Despite attempts to reduce variance and improve convergence of Monte Carlo estimates, like stratified sampling [Mal14B, Cas17I, Wu23V], or different approximation strategies, like Lasso (introduced in AME, [Lin22M]), this family of methods struggles to scale to larger datasets. Several forms of antithetic sampling, which draw correlated instead of independent samples for the Monte Carlo estimate, have also been proposed, with mixed results.2 2 The reason is a No-Free-Lunch theorem for antithetics in [Ren19A]: for every fixed sampling strategy, there is a utility function for which variance is not reduced.

These issues motivate looking for alternative definitions of value: Data-OOB [Kwo23D] addresses them with an out-of-bag test-error estimate. When the model of interest for valuation is a bagging estimator, this enables very fast valuation of large datasets by reusing the already trained weak learners (of course one can do the bagging with another model). Even faster than KNN-Shapley [Jia19aE], which exploits the local structure of KNN to provide a closed formula for the Shapley values.

Say one has trained weak learners $f_1, …, f_B$ and wants to compute a value for a training sample $z_i = (x_i, y_i)$. A subset $ \{f_{j}: j \in I_i\}$ of the learners won’t have seen this sample in their bootstrap datasets. Data-OOB defines the value to be

$$v(z_i) := \frac{1}{|I_i|} \sum_{j \in I_i} s(f_j(x_i), y_i),$$

for some scoring function $s$, like 1-0 or negative MSE. Note that the classical OOB error estimate is the mean of the $v(z_i)$. Data-OOB is also statistically interpretable; under certain assumptions, it identifies important data points consistently with the infinitesimal jackknife influence function, see Proposition 3.1 of [Kwo23D].3 3 Like the jackknife, its infinitesimal variant is used to reduce bias and estimate variance, but does so using a Taylor expansion to approximate the effect of removing samples. The (empirical) influence function is essentially the first order term in this expansion: a directional derivative of the statistic in the direction of a sample of interest.

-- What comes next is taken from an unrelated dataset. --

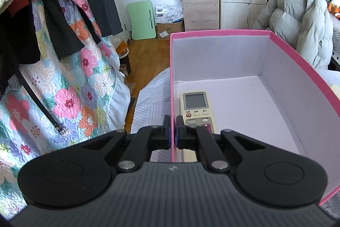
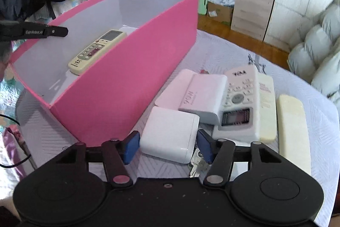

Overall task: Organize rigid objects
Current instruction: 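Move the right gripper back and grasp the white square charger, then lower the white charger into the pink box and release it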

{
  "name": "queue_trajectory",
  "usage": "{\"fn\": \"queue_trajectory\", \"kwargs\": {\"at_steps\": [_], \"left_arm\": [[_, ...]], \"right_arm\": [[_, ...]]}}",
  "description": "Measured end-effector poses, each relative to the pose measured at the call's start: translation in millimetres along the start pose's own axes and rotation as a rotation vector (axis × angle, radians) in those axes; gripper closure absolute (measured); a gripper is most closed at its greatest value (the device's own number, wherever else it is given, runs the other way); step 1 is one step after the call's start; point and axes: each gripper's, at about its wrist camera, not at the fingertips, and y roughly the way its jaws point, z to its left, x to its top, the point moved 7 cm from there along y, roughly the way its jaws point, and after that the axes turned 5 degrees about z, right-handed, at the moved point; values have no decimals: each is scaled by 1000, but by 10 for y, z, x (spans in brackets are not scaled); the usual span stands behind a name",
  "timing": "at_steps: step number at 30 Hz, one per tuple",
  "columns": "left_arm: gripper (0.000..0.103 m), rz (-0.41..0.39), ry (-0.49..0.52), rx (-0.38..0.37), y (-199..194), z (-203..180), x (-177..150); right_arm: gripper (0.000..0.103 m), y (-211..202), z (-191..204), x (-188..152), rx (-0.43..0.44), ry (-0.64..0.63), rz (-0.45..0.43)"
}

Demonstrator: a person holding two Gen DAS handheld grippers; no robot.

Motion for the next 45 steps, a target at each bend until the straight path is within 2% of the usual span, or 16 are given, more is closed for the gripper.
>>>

This is however a more fundamental concept than the influence function as popularised in the ML literature by [Koh17U], where the chain rule is used to compute influence over test points.

Figure 1. [Kwo23D], fig. 4. Test accuracy curves as a function of the percentage of low-value data removed. Datasets with $n=1000$ (top) and $n = 10000$ (bottom) samples. Higher curves indicate better performance for data valuation. The error bar indicates a 95% confidence interval based on 50 independent experiments.

In their experiments, the authors show Data-OOB to vastly outperform AME and KNN-Shap in speed, and KNN-Shapley, Data Shapley and Beta Shapley in mislabeled data detection. Results are not so dramatic for the data removal task, where points of lowest value are successively removed from the dataset and test performance is measured each time, but the method is at least on par with the rest while being much faster (for a pre-trained bagged model).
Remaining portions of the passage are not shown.